Aralık ayı öncesi 140 TL olan canlı etin kilosu, önce 160 TL’ye yeni yılla birlikte 200 TL’ye yükseldi. Artışlar sonrası kuzu but, kasaplarda 550 TL, marketlerde ise 600-650 TL’ye satılıyor.
Et ve süt sadece iki temel örnek.
Son Bakanlar Kurulu’nda bir karar alındı.
Buna göre Başbakanlık, Başbakan Yardımcılığı, Maliye Bakanlığı ile Ekonomi ve Enerji Bakanlığı kooperatiflere bağlı kurumların kararlarını mercek altına alacak.
Bu ne demek? Bunun açıklaması da Başbakan Ünal Üstel’den geldi.
Ülkedeki fiyat dengesini sağlamak için var olan devlet kurum ve kuruluşlarının fiyat artırma yetkilerini Başbakanlık altında topladıklarını duyuran Üstel, “Binboğa, levazım, TÜK bu ülkede fiyat konusunda dengedir. Kar amacı gütmezler” dedi.
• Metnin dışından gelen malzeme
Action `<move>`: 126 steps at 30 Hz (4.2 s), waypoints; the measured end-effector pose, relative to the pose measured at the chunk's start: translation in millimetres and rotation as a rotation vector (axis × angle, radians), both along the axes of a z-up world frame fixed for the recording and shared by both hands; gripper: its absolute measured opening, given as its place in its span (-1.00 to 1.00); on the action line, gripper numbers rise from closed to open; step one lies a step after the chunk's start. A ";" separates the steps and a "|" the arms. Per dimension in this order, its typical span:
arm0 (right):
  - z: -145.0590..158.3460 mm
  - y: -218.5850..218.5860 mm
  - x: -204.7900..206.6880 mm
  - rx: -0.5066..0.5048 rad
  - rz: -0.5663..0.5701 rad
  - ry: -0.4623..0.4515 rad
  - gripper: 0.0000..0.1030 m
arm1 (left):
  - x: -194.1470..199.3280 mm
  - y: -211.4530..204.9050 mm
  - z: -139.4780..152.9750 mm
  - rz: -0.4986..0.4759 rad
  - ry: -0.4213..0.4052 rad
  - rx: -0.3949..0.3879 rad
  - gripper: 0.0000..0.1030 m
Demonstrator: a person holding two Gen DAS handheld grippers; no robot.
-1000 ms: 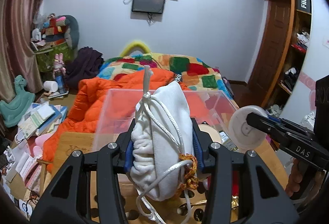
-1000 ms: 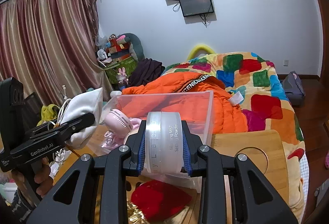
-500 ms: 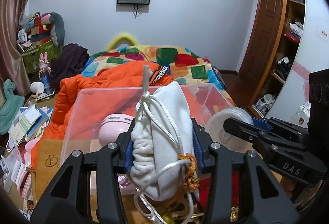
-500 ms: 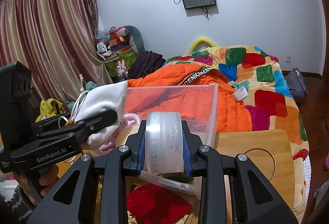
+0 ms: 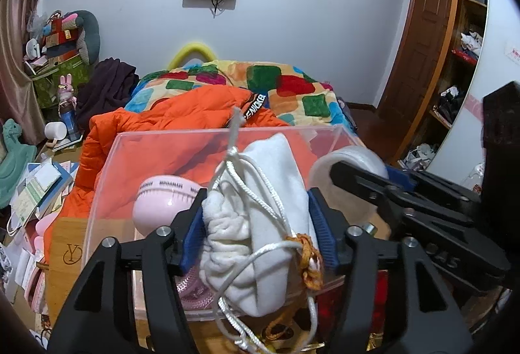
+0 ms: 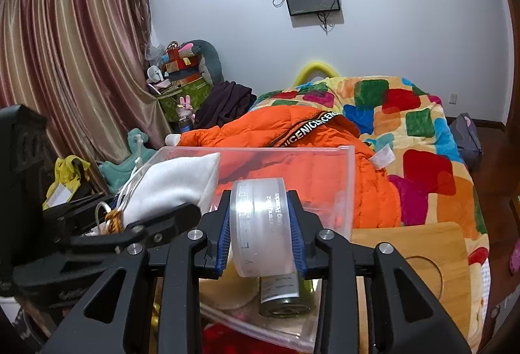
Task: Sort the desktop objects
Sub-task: 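Carry the white pouch with the left tool while the right carries the powder container to the box, then open the left tool over the box to drop the pouch while the right releases the container, then move the open right tool toward the blue card on the table, then grasp the blue Max card with the right tool while the left grasps the green tin, then lift and carry the card with the right tool while the left carries the tin to the box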
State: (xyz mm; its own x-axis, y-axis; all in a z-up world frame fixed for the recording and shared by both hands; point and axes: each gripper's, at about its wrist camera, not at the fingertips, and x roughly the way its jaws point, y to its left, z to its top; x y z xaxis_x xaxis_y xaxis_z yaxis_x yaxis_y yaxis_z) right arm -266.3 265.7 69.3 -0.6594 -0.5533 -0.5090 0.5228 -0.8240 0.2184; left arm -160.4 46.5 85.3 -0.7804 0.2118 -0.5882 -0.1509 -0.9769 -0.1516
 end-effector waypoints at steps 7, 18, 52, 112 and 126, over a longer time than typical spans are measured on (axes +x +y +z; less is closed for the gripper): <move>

Üstel, şöyle konuştu: “Koop- Süt bir anda bir fiyat artışı yapmıştır. Kendileriyle konuşuyoruz. Fiyatı düşürecekler. Mecburlar. Radikal tedbirlerle ve yasal çerçevede, yetki Başbakanlıkta olacak ve kimse keyfi zam yapamayacak. Başbakanlıkta öyle bir kurul kurduk. Daha etkin denetim de yapacağız.”
Bu açıklama fevkalade önemlidir. Koop-Süt gibi devlet kurumu kar amacıyla fiyat artışının başını çekerse özel sektör kuruluşlarının tutumunun ne olacağı bellidir.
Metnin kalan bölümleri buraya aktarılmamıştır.